TASK ITEM: Set down every entry once more, character for character.

THE RECORDS:

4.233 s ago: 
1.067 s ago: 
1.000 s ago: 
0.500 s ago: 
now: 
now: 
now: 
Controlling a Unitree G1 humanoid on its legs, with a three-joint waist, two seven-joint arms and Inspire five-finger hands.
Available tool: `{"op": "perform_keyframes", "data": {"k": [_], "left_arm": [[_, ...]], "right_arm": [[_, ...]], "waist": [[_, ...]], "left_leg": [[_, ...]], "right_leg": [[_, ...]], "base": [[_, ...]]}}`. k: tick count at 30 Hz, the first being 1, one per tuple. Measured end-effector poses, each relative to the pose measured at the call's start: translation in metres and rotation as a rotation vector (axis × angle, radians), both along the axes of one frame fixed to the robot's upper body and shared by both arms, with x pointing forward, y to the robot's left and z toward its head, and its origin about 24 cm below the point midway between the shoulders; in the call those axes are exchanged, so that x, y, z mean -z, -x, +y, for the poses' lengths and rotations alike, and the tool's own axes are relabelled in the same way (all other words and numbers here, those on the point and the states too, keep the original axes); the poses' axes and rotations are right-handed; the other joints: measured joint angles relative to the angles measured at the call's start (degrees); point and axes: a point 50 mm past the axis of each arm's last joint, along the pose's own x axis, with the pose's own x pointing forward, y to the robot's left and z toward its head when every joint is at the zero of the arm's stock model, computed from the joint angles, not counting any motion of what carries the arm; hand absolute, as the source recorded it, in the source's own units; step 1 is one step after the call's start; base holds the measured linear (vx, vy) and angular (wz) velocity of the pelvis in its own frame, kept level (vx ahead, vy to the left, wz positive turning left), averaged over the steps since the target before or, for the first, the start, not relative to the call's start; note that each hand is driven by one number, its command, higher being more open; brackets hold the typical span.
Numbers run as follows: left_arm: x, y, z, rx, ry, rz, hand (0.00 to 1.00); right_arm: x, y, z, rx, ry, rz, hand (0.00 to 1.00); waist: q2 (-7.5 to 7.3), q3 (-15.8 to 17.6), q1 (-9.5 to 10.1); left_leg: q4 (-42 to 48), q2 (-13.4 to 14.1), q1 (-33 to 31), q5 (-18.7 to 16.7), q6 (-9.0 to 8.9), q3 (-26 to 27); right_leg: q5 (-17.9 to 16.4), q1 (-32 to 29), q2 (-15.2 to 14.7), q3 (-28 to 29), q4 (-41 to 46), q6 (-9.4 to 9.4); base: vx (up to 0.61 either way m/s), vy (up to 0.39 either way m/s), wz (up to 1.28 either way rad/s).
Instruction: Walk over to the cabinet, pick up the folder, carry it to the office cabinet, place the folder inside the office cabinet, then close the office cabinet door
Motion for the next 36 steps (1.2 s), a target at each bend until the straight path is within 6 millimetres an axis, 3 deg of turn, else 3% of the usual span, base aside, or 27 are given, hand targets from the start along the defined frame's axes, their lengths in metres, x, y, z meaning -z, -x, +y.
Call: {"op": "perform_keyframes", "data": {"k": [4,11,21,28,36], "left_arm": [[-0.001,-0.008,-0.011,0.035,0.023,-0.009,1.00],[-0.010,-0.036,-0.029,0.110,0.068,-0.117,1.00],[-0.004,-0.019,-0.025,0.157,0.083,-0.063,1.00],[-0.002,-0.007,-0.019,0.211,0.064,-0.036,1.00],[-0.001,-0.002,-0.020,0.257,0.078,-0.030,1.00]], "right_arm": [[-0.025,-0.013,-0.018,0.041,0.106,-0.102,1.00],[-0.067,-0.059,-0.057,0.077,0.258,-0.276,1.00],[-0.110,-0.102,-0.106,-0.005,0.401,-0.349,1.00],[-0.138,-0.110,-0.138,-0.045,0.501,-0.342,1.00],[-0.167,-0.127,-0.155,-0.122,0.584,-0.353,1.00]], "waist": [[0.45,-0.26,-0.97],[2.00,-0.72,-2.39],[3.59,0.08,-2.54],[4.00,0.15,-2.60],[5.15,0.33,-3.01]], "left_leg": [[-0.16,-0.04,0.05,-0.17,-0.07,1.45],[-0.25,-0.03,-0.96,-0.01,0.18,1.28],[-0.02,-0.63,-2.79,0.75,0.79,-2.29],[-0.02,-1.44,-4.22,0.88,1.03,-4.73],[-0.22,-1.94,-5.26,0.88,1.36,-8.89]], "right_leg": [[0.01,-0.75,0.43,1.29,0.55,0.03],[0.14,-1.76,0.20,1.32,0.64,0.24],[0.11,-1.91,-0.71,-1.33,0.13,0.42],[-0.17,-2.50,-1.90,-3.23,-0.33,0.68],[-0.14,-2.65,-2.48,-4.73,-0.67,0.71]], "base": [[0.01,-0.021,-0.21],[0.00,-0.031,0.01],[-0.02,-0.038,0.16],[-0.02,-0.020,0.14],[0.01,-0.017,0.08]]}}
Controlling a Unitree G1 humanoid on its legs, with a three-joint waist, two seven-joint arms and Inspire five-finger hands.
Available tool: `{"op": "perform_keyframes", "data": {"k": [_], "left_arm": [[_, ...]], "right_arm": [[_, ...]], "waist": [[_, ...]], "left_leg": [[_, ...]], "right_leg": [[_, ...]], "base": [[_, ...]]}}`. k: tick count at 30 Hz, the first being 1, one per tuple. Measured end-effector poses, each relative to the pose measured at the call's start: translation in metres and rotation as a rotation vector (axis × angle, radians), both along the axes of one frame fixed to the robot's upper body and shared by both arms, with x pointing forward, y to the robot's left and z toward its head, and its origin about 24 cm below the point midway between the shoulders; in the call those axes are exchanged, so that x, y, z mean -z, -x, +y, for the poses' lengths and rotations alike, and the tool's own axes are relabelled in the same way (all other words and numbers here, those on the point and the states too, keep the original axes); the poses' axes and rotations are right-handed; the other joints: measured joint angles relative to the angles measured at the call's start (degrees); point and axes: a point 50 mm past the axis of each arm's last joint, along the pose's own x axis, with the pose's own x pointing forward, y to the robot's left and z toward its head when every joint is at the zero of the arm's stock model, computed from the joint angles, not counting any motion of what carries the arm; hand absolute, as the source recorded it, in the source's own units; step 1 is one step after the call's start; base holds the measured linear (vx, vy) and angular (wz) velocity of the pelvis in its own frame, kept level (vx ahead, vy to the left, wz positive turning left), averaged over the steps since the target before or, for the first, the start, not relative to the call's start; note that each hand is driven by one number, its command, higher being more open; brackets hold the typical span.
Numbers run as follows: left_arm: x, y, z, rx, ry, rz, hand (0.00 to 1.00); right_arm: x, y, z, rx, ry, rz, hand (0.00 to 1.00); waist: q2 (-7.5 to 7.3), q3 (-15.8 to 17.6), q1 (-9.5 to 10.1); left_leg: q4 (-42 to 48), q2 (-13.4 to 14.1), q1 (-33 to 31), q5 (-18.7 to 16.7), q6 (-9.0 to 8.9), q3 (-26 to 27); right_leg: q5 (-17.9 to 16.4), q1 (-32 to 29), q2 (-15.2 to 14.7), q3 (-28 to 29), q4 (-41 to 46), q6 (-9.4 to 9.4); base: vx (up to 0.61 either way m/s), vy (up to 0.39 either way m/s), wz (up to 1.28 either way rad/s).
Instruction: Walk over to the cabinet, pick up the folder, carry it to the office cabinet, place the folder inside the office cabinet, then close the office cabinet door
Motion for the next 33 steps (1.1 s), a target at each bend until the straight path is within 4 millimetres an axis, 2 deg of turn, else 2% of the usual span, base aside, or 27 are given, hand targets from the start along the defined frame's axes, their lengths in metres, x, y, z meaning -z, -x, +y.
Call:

RESULT OF THE TASK:
4.233 s ago: 
1.067 s ago: 
1.000 s ago: 
0.500 s ago: 
now: 
now: 
now: 
Controlling a Unitree G1 humanoid on its legs, with a three-joint waist, two seven-joint arms and Inspire five-finger hands.
Available tool: `{"op": "perform_keyframes", "data": {"k": [_], "left_arm": [[_, ...]], "right_arm": [[_, ...]], "waist": [[_, ...]], "left_leg": [[_, ...]], "right_leg": [[_, ...]], "base": [[_, ...]]}}`. k: tick count at 30 Hz, the first being 1, one per tuple. Measured end-effector poses, each relative to the pose measured at the call's start: translation in metres and rotation as a rotation vector (axis × angle, radians), both along the axes of one frame fixed to the robot's upper body and shared by both arms, with x pointing forward, y to the robot's left and z toward its head, and its origin about 24 cm below the point midway between the shoulders; in the call those axes are exchanged, so that x, y, z mean -z, -x, +y, for the poses' lengths and rotations alike, and the tool's own axes are relabelled in the same way (all other words and numbers here, those on the point and the states too, keep the original axes); the poses' axes and rotations are right-handed; the other joints: measured joint angles relative to the angles measured at the call's start (degrees); point and axes: a point 50 mm past the axis of each arm's last joint, along the pose's own x axis, with the pose's own x pointing forward, y to the robot's left and z toward its head when every joint is at the zero of the arm's stock model, computed from the joint angles, not counting any motion of what carries the arm; hand absolute, as the source recorded it, in the source's own units; step 1 is one step after the call's start; base holds the measured linear (vx, vy) and angular (wz) velocity of the pelvis in its own frame, kept level (vx ahead, vy to the left, wz positive turning left), averaged over the steps since the target before or, for the first, the start, not relative to the call's start; note that each hand is driven by one number, its command, higher being more open; brackets hold the typical span.
Numbers run as follows: left_arm: x, y, z, rx, ry, rz, hand (0.00 to 1.00); right_arm: x, y, z, rx, ry, rz, hand (0.00 to 1.00); waist: q2 (-7.5 to 7.3), q3 (-15.8 to 17.6), q1 (-9.5 to 10.1); left_leg: q4 (-42 to 48), q2 (-13.4 to 14.1), q1 (-33 to 31), q5 (-18.7 to 16.7), q6 (-9.0 to 8.9), q3 (-26 to 27); right_leg: q5 (-17.9 to 16.4), q1 (-32 to 29), q2 (-15.2 to 14.7), q3 (-28 to 29), q4 (-41 to 46), q6 (-9.4 to 9.4); base: vx (up to 0.61 either way m/s), vy (up to 0.39 either way m/s), wz (up to 1.28 either way rad/s).
Instruction: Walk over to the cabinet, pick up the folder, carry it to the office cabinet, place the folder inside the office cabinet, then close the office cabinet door
Motion for the next 36 steps (1.2 s), a target at each bend until the straight path is within 6 millimetres an axis, 3 deg of turn, else 3% of the usual span, base aside, or 27 are given, hand targets from the start along the defined frame's axes, their lengths in metres, x, y, z meaning -z, -x, +y.
Call: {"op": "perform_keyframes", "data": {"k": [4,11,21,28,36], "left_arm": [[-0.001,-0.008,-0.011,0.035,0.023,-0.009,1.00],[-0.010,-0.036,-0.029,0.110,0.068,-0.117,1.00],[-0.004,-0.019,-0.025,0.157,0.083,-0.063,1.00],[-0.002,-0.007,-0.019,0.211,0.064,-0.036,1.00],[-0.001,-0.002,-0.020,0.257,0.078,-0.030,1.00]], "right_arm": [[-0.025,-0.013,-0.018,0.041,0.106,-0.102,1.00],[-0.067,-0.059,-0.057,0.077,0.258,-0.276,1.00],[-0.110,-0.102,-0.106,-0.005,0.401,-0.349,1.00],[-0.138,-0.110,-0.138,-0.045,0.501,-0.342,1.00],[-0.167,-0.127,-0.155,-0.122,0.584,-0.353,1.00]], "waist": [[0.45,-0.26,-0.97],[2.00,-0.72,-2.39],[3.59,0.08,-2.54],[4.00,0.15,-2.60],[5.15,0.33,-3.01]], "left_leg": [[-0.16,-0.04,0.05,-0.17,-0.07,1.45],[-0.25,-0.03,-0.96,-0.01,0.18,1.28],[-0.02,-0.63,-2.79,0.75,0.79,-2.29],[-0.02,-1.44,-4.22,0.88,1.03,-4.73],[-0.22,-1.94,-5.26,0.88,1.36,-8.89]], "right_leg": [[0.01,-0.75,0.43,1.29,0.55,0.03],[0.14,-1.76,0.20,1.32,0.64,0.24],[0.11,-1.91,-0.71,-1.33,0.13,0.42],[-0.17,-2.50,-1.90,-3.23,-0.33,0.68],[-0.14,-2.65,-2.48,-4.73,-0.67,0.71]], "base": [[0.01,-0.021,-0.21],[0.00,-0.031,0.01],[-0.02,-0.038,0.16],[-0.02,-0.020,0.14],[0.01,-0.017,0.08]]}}
Controlling a Unitree G1 humanoid on its legs, with a three-joint waist, two seven-joint arms and Inspire five-finger hands.
Available tool: `{"op": "perform_keyframes", "data": {"k": [_], "left_arm": [[_, ...]], "right_arm": [[_, ...]], "waist": [[_, ...]], "left_leg": [[_, ...]], "right_leg": [[_, ...]], "base": [[_, ...]]}}`. k: tick count at 30 Hz, the first being 1, one per tuple. Measured end-effector poses, each relative to the pose measured at the call's start: translation in metres and rotation as a rotation vector (axis × angle, radians), both along the axes of one frame fixed to the robot's upper body and shared by both arms, with x pointing forward, y to the robot's left and z toward its head, and its origin about 24 cm below the point midway between the shoulders; in the call those axes are exchanged, so that x, y, z mean -z, -x, +y, for the poses' lengths and rotations alike, and the tool's own axes are relabelled in the same way (all other words and numbers here, those on the point and the states too, keep the original axes); the poses' axes and rotations are right-handed; the other joints: measured joint angles relative to the angles measured at the call's start (degrees); point and axes: a point 50 mm past the axis of each arm's last joint, along the pose's own x axis, with the pose's own x pointing forward, y to the robot's left and z toward its head when every joint is at the zero of the arm's stock model, computed from the joint angles, not counting any motion of what carries the arm; hand absolute, as the source recorded it, in the source's own units; step 1 is one step after the call's start; base holds the measured linear (vx, vy) and angular (wz) velocity of the pelvis in its own frame, kept level (vx ahead, vy to the left, wz positive turning left), averaged over the steps since the target before or, for the first, the start, not relative to the call's start; note that each hand is driven by one number, its command, higher being more open; brackets hold the typical span.
Numbers run as follows: left_arm: x, y, z, rx, ry, rz, hand (0.00 to 1.00); right_arm: x, y, z, rx, ry, rz, hand (0.00 to 1.00); waist: q2 (-7.5 to 7.3), q3 (-15.8 to 17.6), q1 (-9.5 to 10.1); left_leg: q4 (-42 to 48), q2 (-13.4 to 14.1), q1 (-33 to 31), q5 (-18.7 to 16.7), q6 (-9.0 to 8.9), q3 (-26 to 27); right_leg: q5 (-17.9 to 16.4), q1 (-32 to 29), q2 (-15.2 to 14.7), q3 (-28 to 29), q4 (-41 to 46), q6 (-9.4 to 9.4); base: vx (up to 0.61 either way m/s), vy (up to 0.39 either way m/s), wz (up to 1.28 either way rad/s).
Instruction: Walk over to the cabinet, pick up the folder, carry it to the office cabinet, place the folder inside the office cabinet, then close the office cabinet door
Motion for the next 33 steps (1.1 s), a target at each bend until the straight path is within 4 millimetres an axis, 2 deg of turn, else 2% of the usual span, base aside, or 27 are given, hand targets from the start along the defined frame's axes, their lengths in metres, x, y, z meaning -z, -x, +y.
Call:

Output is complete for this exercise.